Questioning the motives behind free

As I learn more and more about surveillance capitalism, I have become more skeptical about various decisions companies make. For example, I was a heavy Google Reader user before it was abandoned. I use Google Inbox rather than gmail for my primary mail app. Google will soon discontinue Inbox. Why?

I thought both of my valued services were superior and I was baffled by the abandonment of these products. With Reader, I thought Google had read the tea leaves on the decline of user interest in RSS as a discovery tool and needed to apply their human and infrastructure resources elsewhere. I am far more puzzled with the Inbox decision.

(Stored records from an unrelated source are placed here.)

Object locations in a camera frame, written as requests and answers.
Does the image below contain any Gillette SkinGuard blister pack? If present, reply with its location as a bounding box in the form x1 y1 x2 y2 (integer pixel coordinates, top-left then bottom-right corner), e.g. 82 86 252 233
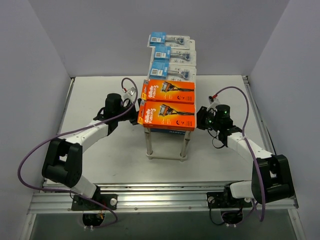
151 46 197 67

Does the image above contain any clear blue-card razor blister pack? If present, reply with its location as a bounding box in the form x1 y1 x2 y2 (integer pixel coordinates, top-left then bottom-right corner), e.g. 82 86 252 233
147 61 197 82

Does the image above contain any purple cable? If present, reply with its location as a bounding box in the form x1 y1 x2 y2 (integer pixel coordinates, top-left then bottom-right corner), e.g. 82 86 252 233
216 86 266 223
17 77 140 229

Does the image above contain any aluminium mounting rail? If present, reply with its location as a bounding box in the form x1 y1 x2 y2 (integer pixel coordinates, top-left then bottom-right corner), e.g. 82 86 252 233
27 183 298 215

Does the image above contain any orange Fusion5 razor box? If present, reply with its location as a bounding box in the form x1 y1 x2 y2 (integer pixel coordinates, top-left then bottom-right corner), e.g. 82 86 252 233
141 79 196 105
137 101 196 132

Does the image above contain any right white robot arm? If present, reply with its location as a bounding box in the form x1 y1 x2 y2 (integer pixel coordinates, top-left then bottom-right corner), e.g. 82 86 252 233
196 104 295 207

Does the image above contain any blue Harry's box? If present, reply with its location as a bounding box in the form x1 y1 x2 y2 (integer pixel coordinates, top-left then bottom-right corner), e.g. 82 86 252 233
150 128 186 135

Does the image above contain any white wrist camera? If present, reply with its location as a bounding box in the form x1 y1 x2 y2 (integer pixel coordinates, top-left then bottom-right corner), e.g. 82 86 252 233
122 87 137 102
207 94 221 111

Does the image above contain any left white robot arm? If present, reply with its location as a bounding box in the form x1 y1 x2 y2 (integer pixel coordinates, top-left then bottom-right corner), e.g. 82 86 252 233
41 90 138 210

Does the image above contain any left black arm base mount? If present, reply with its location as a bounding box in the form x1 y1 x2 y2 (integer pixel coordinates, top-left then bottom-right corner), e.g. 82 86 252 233
71 193 118 211

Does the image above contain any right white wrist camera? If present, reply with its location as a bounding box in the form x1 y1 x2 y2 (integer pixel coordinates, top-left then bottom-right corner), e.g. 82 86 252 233
207 94 221 111

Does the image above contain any white two-tier shelf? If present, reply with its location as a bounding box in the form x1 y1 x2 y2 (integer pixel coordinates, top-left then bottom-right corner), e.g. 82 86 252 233
142 38 198 162

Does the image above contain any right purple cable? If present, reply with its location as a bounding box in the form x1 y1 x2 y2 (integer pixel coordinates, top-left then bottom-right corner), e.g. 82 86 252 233
216 86 266 223

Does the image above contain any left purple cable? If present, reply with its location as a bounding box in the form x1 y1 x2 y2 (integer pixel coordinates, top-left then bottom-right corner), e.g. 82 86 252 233
17 77 140 229

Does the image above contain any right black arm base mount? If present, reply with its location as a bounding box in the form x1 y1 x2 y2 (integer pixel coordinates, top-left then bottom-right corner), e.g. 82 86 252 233
206 192 252 209

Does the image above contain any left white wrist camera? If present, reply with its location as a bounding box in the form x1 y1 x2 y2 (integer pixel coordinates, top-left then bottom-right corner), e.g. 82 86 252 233
122 87 137 102

I have begun to view free tech services in terms of benefits to three parties – users, the tech company, and advertisers. With Reader, I assume Google decided that the value to a declining user base could not be justified in terms of the cost to Google. For a free product, I may not like this, but I do understand. As I have learned more and more about the collection of personal information, my perspective has changed a bit. Free isn’t really free. If a service cannot contribute to the collection of personal information which translates to the primary revenue stream for Google, does this become the primary variable in cuts. I really wonder if this is the rationale with Inbox. One of the issues that got me thinking about this was the ease with which Inbox and Gmail could delete a category of mail – especially ads. All of my unsolicited product information goes into a subcategory of my mail. With Inbox, I can scan the titles from 20-30 emails and if nothing seems interesting, use one click and delete them all. In Gmail, you must address them one at a time. Being able to delete all ads in one click is great for me, but probably not a feature ad companies like. This may seem paranoid, but I now need some reason to think otherwise. If nothing else, this is how surveillance capitalism has changed how I analyze things.